Estudiantes de Chicago alzan la voz en defensa de padres migrantes y exigen la salida de ICE
Este miércoles, decenas de estudiantes latinos y estadounidenses de preparatorias en Chicago, Illinois, salieron de sus aulas para manifestarse contra las políticas migratorias impulsadas por el presidente Donald Trump. La protesta, organizada por dos estudiantes latinas, reunió a un numeroso contingente de jóvenes en una de las avenidas con mayor tránsito vehicular de la ciudad, donde portaron banderas de México y exigieron el alto a los operativos de inmigración.

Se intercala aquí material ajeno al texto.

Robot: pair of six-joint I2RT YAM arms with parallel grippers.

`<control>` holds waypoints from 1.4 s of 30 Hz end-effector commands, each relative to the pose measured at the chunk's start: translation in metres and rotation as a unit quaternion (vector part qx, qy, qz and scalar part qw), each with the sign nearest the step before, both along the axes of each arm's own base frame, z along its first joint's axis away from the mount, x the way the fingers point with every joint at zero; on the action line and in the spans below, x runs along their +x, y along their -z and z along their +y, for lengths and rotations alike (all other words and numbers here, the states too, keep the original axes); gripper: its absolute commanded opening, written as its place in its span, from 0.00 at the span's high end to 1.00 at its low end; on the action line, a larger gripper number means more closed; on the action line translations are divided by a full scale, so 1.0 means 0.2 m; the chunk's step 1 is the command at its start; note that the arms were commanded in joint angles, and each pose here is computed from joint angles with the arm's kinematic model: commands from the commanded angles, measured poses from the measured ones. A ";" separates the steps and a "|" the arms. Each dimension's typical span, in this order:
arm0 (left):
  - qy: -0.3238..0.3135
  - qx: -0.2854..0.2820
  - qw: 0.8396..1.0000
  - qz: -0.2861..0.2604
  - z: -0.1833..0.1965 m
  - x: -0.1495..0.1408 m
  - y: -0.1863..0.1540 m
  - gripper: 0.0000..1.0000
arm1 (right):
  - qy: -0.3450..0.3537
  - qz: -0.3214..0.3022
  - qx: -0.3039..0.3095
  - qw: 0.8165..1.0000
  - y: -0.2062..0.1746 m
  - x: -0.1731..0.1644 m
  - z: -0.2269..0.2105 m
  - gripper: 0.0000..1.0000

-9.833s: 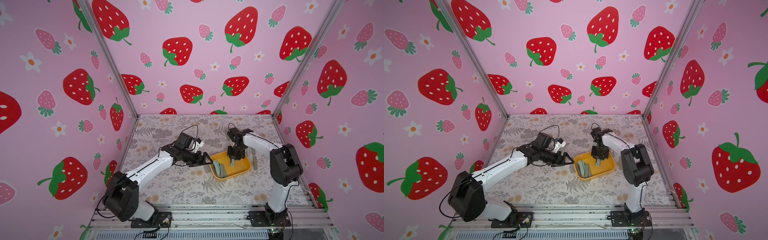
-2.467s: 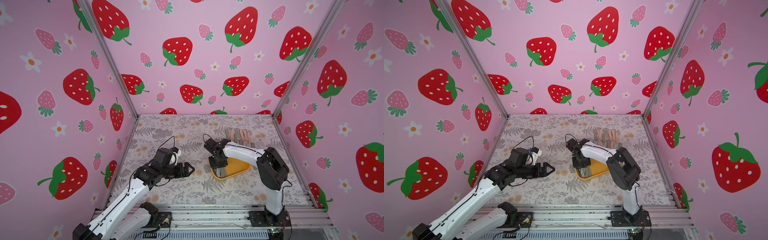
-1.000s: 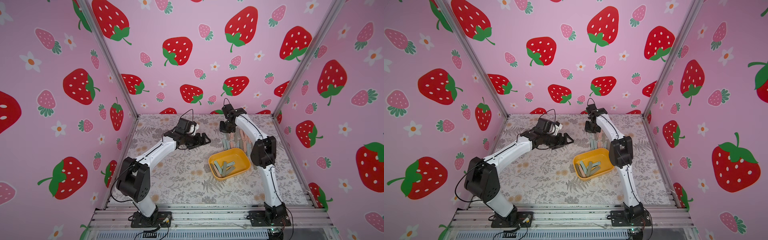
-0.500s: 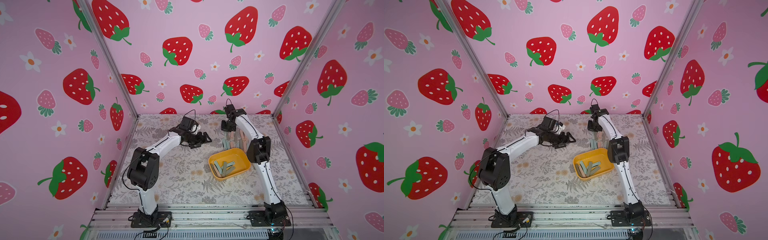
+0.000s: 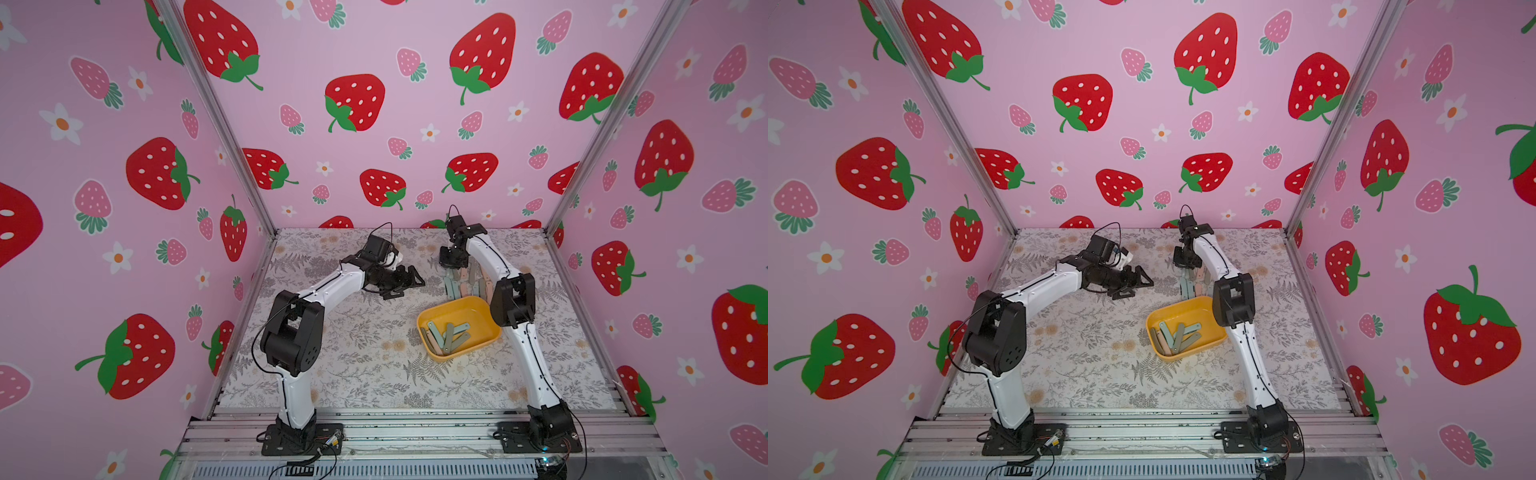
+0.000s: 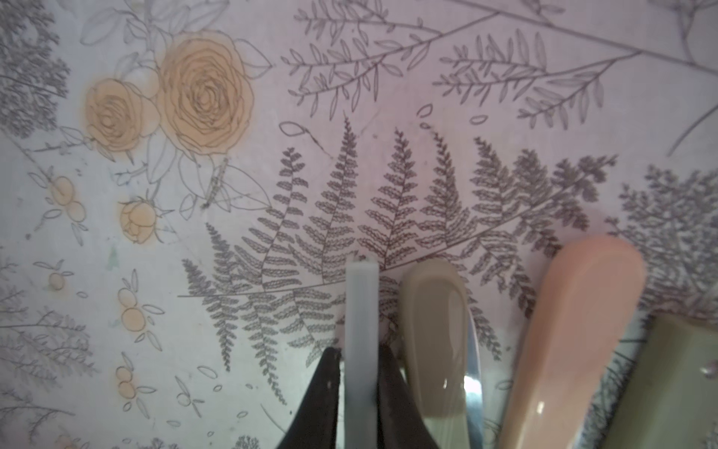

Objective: Take the fruit knife out of the storage box
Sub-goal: Place the fruit knife at the center of the board, then pick up the fruit knife from the storage box.

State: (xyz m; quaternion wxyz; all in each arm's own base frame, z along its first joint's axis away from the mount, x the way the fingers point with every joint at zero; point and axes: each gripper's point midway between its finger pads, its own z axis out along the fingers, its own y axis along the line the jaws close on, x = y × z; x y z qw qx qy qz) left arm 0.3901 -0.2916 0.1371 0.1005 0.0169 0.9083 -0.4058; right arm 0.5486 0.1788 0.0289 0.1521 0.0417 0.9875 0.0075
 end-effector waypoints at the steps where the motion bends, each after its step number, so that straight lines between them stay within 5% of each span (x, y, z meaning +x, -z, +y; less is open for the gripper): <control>1: 0.004 -0.015 1.000 -0.003 -0.01 0.01 -0.04 0.08 | -0.005 0.008 0.001 1.000 0.05 -0.01 0.00 0.77; 10: 0.001 -0.023 1.000 0.000 -0.01 -0.01 -0.04 0.08 | -0.024 -0.015 -0.012 1.000 -0.09 -0.01 0.03 0.51; 22: -0.001 -0.022 1.000 -0.021 0.06 -0.13 -0.13 0.08 | -0.044 -0.063 -0.037 0.996 -0.47 -0.15 0.08 0.51; 30: 0.025 0.004 0.999 -0.045 0.14 -0.39 -0.17 0.08 | -0.039 -0.041 -0.040 0.998 -0.57 -0.57 0.07 0.54; 42: 0.048 0.018 0.998 -0.045 0.22 -0.80 -0.09 0.08 | -0.024 0.034 -0.078 0.996 -0.35 -1.26 0.05 0.54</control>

Impacto en familias y comunidades latinas
Los estudiantes expresaron su preocupación por las deportaciones de padres indocumentados, que han dejado a menores con ciudadanía estadounidense bajo el cuidado de familiares, vecinos o incluso desconocidos. Angélica Ríos, estudiante de Proviso West High School, declaró: "Es porque andan llevando a la gente que no debe de ser, no se los deben llevar porque ellos no hicieron nada". Por su parte, Sandra Martínez, también estudiante de Proviso West y hija de una migrante mexicana, añadió: "Soy hija de migrantes, mamá soltera, yo creo que mi mamá batalla mucho siendo mamá soltera, sé que hay muchos papás solteros, mamás solteras y cuando les quitan, por decir, al único padre o madre que tienen, no es justo para los niños".

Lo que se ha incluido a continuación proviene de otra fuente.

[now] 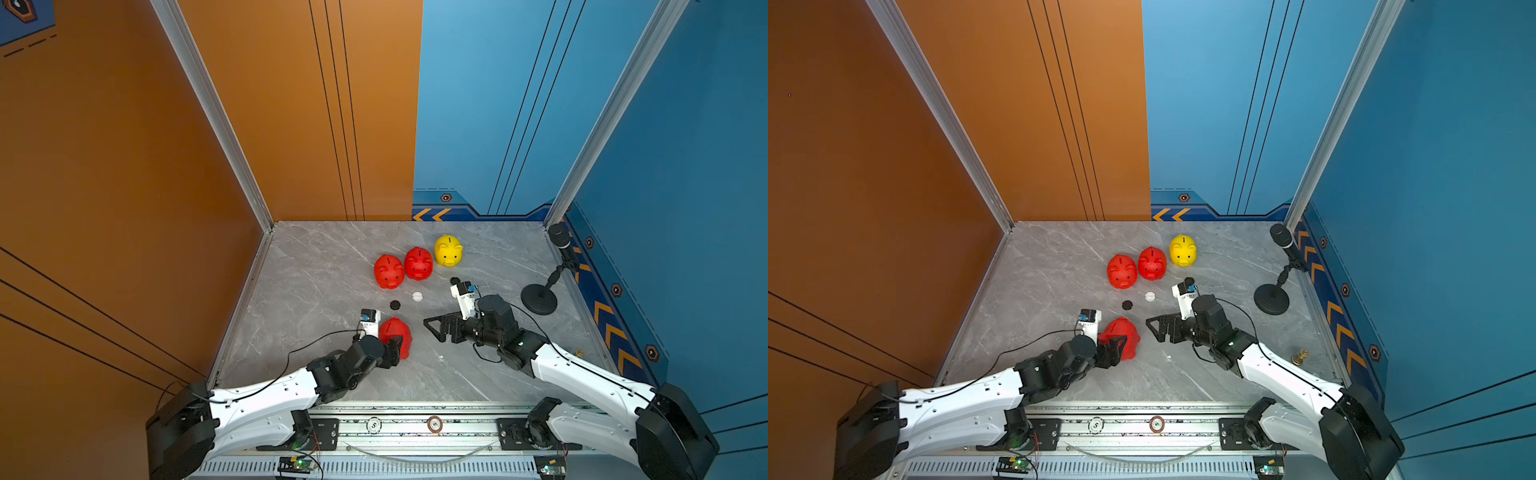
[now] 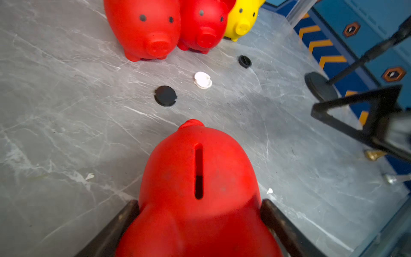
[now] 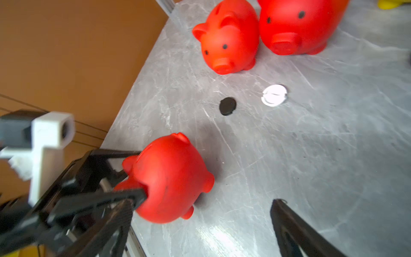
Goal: Open piggy banks
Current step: Pick up the piggy bank from the center of the board.
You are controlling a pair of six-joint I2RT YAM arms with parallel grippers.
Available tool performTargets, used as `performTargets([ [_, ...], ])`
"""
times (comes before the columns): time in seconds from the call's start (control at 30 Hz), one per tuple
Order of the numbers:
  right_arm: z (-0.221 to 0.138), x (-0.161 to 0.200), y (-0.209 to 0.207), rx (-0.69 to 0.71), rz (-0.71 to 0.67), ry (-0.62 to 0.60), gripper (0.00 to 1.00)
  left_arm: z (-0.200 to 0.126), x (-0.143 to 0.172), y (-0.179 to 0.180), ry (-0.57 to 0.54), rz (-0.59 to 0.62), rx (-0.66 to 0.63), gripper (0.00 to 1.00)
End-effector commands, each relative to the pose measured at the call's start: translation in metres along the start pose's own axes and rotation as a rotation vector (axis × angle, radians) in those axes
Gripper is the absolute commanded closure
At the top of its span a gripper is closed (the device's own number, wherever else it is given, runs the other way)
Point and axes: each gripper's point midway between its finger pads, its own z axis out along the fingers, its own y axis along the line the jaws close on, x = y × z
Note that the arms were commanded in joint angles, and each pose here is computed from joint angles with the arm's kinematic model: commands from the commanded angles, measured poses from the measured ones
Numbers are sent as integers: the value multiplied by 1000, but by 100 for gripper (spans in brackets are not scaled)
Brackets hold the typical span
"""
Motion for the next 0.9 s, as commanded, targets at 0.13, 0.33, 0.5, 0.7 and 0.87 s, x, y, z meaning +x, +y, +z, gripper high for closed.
performTargets([
  [0.13,1,-9,49,-249,-17,-14,9,-21,-30,5,65,-419,282,56],
  [0.33,11,2,82,-351,-39,5,17,-35,-65,21,33,-701,420,57],
  [0.5,17,6,92,-369,-64,4,23,-40,-84,21,50,-807,509,57],
  [0.7,14,4,89,-300,-169,-56,34,-44,-103,11,81,-894,683,57],
  [0.87,-1,-12,87,-273,-240,-147,40,-45,-111,-1,122,-885,787,58],
])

Críticas al comportamiento de ICE y llamado a la acción
Anabelle Sánchez, una migrante que cursa el noveno grado, destacó la gran presencia de latinos en las escuelas de Chicago y lamentó cómo los operativos de ICE están afectando a la comunidad. "Es importante para mí, porque soy latina, mi abuelo es de México. La mayoría de mis amigos son latinos, y vemos lo que está pasando en nuestras comunidades, en nuestra familia, en nuestros amigos, y nuestra gente está siendo afectada por esto, y realmente está lastimando a la comunidad". Además, aseguró que el comportamiento de los agentes federales es violento y peligroso, argumentando: "Bueno, como dije, están dañando a la comunidad y la forma en que están actuando no es ética y, honestamente, es peligrosa para nuestra comunidad. Podrían manejar esto de una manera mucho más efectiva, con menos violencia y sin lastimar a las personas".
La protesta finalizó de manera pacífica, sin incidentes reportados, y sirvió como un llamado a la reflexión sobre las consecuencias humanas de las políticas migratorias actuales en Estados Unidos.